Radiation is a critical pillar in cancer therapeutics, exerting its anti-tumor DNA-damaging effects through various direct and indirect mechanisms. Radiation has served as an effective mode of treatment for a number of cancer types, providing both curative and palliative treatment; however, resistance to therapy persists as a fundamental limitation. While cancer cell death is the ideal outcome of any anti-tumor treatment, radiation induces several responses, including apoptotic cell death, mitotic catastrophe, autophagy and senescence, where autophagy and senescence may promote cell survival. In most cases, autophagy, a conventionally cytoprotective mechanism, is a "first" responder to damage incurred from chemotherapy and radiation treatment. The paradigm developed on the premise that autophagy is cytoprotective in nature has provided the rationale for current clinical trials designed with the goal of radiosensitizing cancer cells through the use of autophagy inhibitors; however, these have failed to produce consistent results. Delving further into pre-clinical studies, autophagy has actually been shown to take diverse, sometimes opposing, forms, such as acting in a cytotoxic or nonprotective fashion, which may be partially responsible for the inconsistency of clinical outcomes. Furthermore, autophagy can have both pro- and anti-tumorigenic effects, while also having an important immune modulatory function. Senescence often occurs in tandem with autophagy, which is also the case with radiation. Radiation-induced senescence is frequently followed by a phase of proliferative recovery in a subset of cells and has been proposed as a tumor dormancy model, which can contribute to resistance to therapy and possibly also disease recurrence.

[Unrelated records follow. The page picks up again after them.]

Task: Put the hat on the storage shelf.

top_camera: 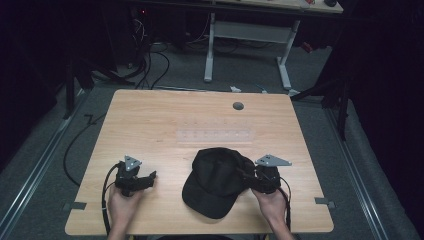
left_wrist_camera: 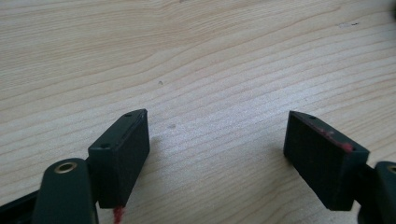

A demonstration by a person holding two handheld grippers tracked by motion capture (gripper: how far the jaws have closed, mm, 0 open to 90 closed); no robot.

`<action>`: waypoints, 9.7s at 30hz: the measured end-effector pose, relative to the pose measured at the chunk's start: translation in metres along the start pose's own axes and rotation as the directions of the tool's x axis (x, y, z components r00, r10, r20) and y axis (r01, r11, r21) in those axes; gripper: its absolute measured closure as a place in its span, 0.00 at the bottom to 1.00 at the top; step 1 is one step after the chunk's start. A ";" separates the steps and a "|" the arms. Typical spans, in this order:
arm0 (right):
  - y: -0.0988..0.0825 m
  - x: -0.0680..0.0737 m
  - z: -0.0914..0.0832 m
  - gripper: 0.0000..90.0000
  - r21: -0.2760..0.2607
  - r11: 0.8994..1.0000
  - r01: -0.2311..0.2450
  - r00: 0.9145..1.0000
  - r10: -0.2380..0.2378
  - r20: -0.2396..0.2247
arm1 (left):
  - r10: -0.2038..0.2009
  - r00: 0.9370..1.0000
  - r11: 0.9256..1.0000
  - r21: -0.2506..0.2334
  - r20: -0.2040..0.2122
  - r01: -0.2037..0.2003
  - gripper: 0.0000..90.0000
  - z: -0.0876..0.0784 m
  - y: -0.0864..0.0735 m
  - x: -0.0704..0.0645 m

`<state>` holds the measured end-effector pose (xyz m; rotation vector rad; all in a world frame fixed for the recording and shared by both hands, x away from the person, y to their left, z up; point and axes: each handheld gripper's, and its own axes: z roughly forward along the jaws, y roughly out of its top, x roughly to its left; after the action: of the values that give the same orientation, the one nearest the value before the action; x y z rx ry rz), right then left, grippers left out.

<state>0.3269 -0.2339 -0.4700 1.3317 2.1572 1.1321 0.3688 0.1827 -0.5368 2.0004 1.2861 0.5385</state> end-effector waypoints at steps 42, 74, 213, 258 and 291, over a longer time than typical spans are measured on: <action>0.005 -0.006 0.004 0.95 -0.005 0.999 -0.046 0.996 0.045 -0.074 | 0.002 1.000 1.000 0.001 -0.002 -0.002 0.25 0.000 0.000 0.000; 0.027 -0.009 -0.031 0.95 -0.135 0.990 -0.034 0.988 0.013 -0.157 | 0.044 0.972 0.999 -0.025 0.230 -0.040 0.25 -0.008 0.009 -0.020; -0.044 -0.063 0.033 0.33 0.078 0.993 -0.088 0.961 0.064 0.270 | 0.108 0.825 0.974 -0.224 0.555 0.023 0.96 -0.063 0.091 -0.038; -0.044 -0.062 0.033 0.33 0.081 0.993 -0.082 0.963 0.058 0.265 | 0.105 0.946 0.957 -0.289 0.307 -0.013 0.96 -0.046 0.154 -0.015; -0.044 -0.062 0.033 0.33 0.080 0.993 -0.081 0.963 0.057 0.264 | 0.066 0.966 0.974 -0.225 0.249 -0.009 0.96 -0.010 0.149 -0.014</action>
<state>0.3537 -0.2832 -0.5314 1.5137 2.0033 0.8368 0.4483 0.1325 -0.4201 1.8410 0.9880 0.4072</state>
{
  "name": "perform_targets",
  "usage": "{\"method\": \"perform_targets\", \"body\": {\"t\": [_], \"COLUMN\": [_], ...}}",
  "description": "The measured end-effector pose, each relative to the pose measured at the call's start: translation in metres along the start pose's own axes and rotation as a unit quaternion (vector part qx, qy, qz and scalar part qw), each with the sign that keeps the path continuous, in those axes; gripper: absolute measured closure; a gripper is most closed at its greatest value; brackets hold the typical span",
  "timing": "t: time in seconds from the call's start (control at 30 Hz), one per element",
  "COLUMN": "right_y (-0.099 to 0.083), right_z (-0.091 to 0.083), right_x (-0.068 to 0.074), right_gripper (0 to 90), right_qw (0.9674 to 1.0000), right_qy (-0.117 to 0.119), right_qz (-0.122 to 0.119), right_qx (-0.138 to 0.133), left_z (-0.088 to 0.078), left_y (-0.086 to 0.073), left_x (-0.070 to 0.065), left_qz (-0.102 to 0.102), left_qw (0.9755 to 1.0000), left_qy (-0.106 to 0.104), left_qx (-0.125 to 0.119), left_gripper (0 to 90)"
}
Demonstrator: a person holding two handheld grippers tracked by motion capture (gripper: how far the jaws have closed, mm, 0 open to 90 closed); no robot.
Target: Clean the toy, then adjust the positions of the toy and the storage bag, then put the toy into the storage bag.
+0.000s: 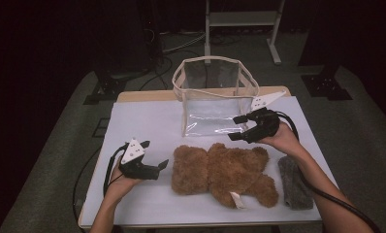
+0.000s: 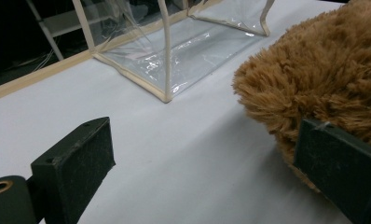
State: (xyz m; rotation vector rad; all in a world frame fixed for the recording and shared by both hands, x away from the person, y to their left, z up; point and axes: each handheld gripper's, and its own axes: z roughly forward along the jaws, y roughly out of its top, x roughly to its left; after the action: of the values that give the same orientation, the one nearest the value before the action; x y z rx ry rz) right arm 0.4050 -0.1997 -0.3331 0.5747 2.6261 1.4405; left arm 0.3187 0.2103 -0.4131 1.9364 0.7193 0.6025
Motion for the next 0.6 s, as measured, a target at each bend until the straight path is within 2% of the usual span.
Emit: {"method": "perform_targets", "body": {"t": [0.3, 0.4, 0.6], "right_y": [0.01, 0.013, 0.025], "right_z": [0.007, 0.007, 0.009], "right_x": [0.002, 0.004, 0.003], "right_gripper": [25.8, 25.9, 25.9], "right_qw": [0.9998, 0.9998, 0.9992], "right_qy": [0.012, 0.015, 0.027], "right_qz": [-0.013, -0.015, -0.027], "right_qx": [0.01, 0.005, 0.012], "left_z": [-0.001, -0.002, -0.003], "left_y": [0.0, 0.0, -0.002], "left_x": [0.001, 0.001, 0.003], "left_qz": [-0.002, -0.003, -0.003], "left_qw": [1.0, 1.0, 1.0], "left_qy": [0.002, 0.003, 0.003], "left_qx": [-0.001, -0.003, 0.005], "left_gripper": [3.3, 3.3, 3.1]}}
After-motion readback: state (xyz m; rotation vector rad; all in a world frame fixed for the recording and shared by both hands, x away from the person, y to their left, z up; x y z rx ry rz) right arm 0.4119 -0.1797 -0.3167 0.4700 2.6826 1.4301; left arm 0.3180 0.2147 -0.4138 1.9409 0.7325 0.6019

Senescence induction is often accompanied by a unique secretory phenotype that can either promote or suppress immune functions, depending on the expression profile of cytokines and chemokines. Novel therapeutics selectively cytotoxic to senescent cells (senolytics) may prove to prolong remission by delaying disease recurrence in patients. Accurate assessment of primary responses to radiation may provide potential targets that can be manipulated for therapeutic benefit to sensitize cancer cells to radiotherapy, while sparing normal tissue.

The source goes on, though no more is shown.